Power, profit, pensions and the planet – we must exercise our right to vote to ensure that powerful pension funds make more sustainable investments, says Verina Ingram.
Climate change, deforestation, biodiversity loss, food and energy insecurity, vulnerable populations in persistent poverty - it is difficult to remain optimistic about the lives of future generations. However, the economic and political systems that are at the heart of many of these problems can also be part of the solution.
Dutch pension funds manage €1,679 billion in investments, of which the General Pension Fund for Public Employees (ABP) is the largest, with assets of €531 billion. Pension funds manage (i.e. not own) the money that participants pay towards their pensions. The money is invested in shares, bonds, real estate, commodities and infrastructure. In 2021, the ABP was among the ten largest pension funds in the world, and the largest in Europe.
Pension funds therefore have a tremendous amount of power to influence established economic practices. In the Netherlands, around 3.1 million teachers, civil servants, police officers and university employees (including me) are legally obliged to accrue their pension with the ABP.
Multiple goals of pension funds
Pension funds play a role in securing the future of their participants by adding value to their deposited pension savings. They must also - and this is a newer role - respond to the long-term needs of our economy, society and environment. Pension investments are no longer just about mitigating risks and maximising investment returns: they also involve creating new, sustainable opportunities for responsible investment.
The two go hand in hand: companies with strategies that consider climate change, fair labour standards, environmentally friendly practices and strong and transparent government have greater chances of success and better long-term results.
Pension funds therefore have a legal, democratic and moral obligation to their pension holders to proactively contribute to the direction and speed of a transition to a more sustainable world. Pension funds have democratic accountability structures for reporting to their pension holders how their money is being spent, the financial returns on their investments as well as the social effects of these investments. The ABP accountability body advises and assesses ABP and the APG management regarding these investments on behalf of pension holders, employees and pensioners.

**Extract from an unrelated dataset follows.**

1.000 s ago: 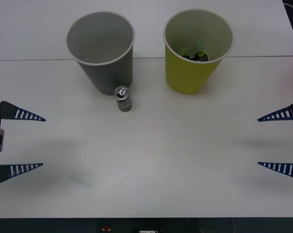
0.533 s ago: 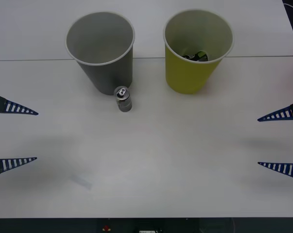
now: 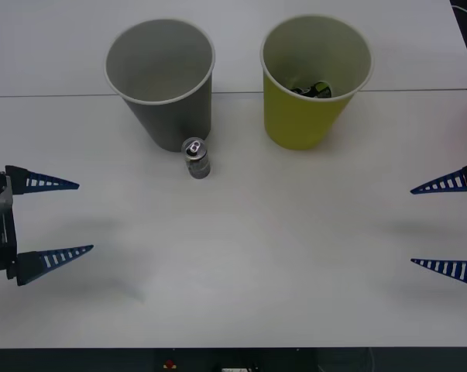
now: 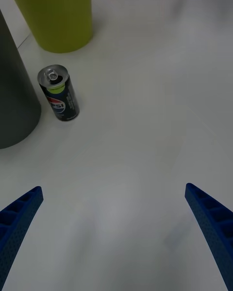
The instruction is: Put the can into the green bin and the plastic bottle into the gray bin
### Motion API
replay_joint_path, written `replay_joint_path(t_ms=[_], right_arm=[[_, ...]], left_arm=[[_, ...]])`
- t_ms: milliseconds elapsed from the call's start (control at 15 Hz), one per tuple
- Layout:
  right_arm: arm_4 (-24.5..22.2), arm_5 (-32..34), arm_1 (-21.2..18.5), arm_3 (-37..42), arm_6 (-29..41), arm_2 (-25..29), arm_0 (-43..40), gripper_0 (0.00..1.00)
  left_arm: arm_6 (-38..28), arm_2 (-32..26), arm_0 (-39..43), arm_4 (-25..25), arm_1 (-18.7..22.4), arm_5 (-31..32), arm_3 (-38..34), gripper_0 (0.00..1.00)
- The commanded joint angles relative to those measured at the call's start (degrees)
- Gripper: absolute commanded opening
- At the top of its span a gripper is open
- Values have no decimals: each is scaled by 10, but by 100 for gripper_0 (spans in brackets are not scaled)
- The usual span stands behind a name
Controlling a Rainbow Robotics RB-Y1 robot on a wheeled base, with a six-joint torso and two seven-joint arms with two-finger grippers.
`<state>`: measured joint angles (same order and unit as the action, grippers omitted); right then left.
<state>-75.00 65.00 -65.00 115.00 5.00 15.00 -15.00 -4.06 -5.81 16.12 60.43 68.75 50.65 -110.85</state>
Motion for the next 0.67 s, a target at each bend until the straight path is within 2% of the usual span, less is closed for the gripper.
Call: replay_joint_path(t_ms=[67,267,400,667], right_arm=[[0,0,0,0,0,0,0,100],[0,0,0,0,0,0,0,100],[0,0,0,0,0,0,0,100],[0,0,0,0,0,0,0,100]], left_arm=[[-13,34,37,-38,0,-104,-32,100],[-24,78,71,-61,0,-233,-80,100],[-27,114,74,-83,0,-292,-96,100],[-26,183,67,-132,-39,-393,-113,100]])
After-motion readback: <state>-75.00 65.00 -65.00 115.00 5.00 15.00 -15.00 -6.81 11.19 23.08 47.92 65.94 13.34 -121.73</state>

In 2020, the United Nations Conference on Trade and Development (UNCTAD) reported on opportunities for ABP to improve its sustainability policy. ABP responded saying it is committed to natural resource conservation, good corporate governance and social responsibility so that it will be “common practice for companies to have an efficient and socially responsible supply of natural resources” by 2030.
In February 2021, Mongabay, a platform for scientific articles about the environment, energy and sustainability, published a story about how ABP invests in activities that lead to the deforestation of the Amazon rainforest. Almost €200 million is still invested in Brazil’s largest meat producers - JBS, Marfrig and Minerva - which have been repeatedly linked to illegal deforestation. ABP also still invests in fossil fuels, but has promised to stop doing so, under increased social pressure.

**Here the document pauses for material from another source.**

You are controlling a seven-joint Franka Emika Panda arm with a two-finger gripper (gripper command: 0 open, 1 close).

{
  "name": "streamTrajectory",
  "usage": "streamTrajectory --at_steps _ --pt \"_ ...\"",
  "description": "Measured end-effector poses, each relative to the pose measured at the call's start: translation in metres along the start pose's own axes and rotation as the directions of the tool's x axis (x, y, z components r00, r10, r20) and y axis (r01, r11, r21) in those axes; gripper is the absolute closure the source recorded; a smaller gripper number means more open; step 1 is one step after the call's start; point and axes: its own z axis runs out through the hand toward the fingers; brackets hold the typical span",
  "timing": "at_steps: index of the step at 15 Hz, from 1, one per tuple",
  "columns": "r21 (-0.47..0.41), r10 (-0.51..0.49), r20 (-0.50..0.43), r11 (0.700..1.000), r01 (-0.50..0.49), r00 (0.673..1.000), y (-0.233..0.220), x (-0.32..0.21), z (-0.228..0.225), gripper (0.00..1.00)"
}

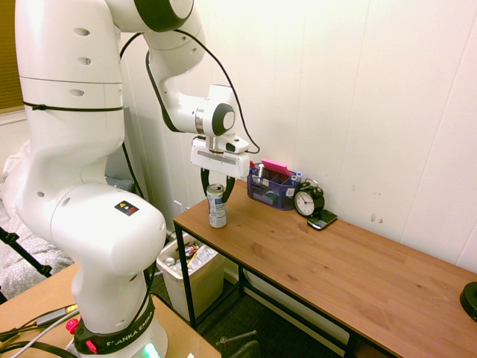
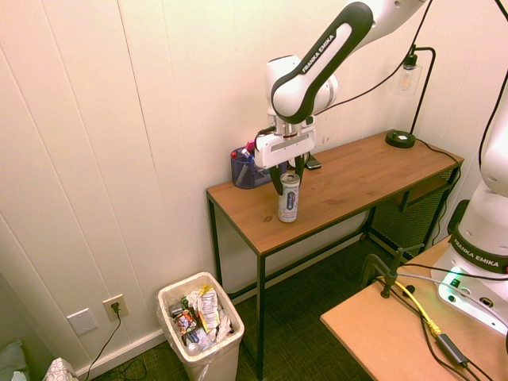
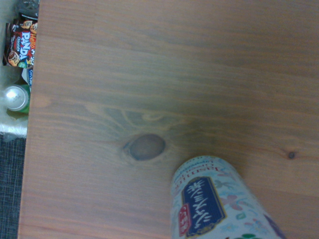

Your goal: Throw the can in the trash bin

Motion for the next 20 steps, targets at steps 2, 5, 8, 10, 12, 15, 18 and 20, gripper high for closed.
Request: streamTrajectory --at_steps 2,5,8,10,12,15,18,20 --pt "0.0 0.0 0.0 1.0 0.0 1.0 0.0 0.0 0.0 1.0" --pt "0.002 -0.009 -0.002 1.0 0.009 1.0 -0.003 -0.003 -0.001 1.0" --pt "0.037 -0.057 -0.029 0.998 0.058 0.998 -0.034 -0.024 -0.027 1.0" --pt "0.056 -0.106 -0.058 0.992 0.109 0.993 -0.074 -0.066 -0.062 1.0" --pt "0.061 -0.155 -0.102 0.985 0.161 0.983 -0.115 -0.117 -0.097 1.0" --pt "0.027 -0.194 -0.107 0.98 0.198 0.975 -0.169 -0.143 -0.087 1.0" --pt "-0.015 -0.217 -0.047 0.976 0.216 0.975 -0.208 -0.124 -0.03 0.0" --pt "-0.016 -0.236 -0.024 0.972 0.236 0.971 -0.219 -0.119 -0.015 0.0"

Other pension funds and large investors have proven that change is possible. On 2 September 2021, the Dutch catering, metal and energy pension funds announced that they will withdraw their investments in fossil fuels. The Norwegian pension fund divested its investments that impacted tropical forests, as has the Swedish public pension fund.
Your voice matters
In April ABP pension holders – that’s almost one in six people in the Netherlands - had the opportunity to use their collective power in the Accountability Body election. This pension fund ‘parliament’, which is elected every four years, can help force the ABP to start investing responsibly. The newly elected members will be installed on 1 July; they will include both members who are accruing a pension with the fund and pensioners who currently receive funds. Wageningen University & Research’s Fedes van Rijn, who ran as independent candidate with a strong sustainability agenda, has just found out that she will be on the body, having received 8000 votes, 10% of the total.
I cast my vote in the hope that the members commit ABP to more sustainable investments and a future where it is not only the rate of the pension the matters, and to make sure that our planet remains living.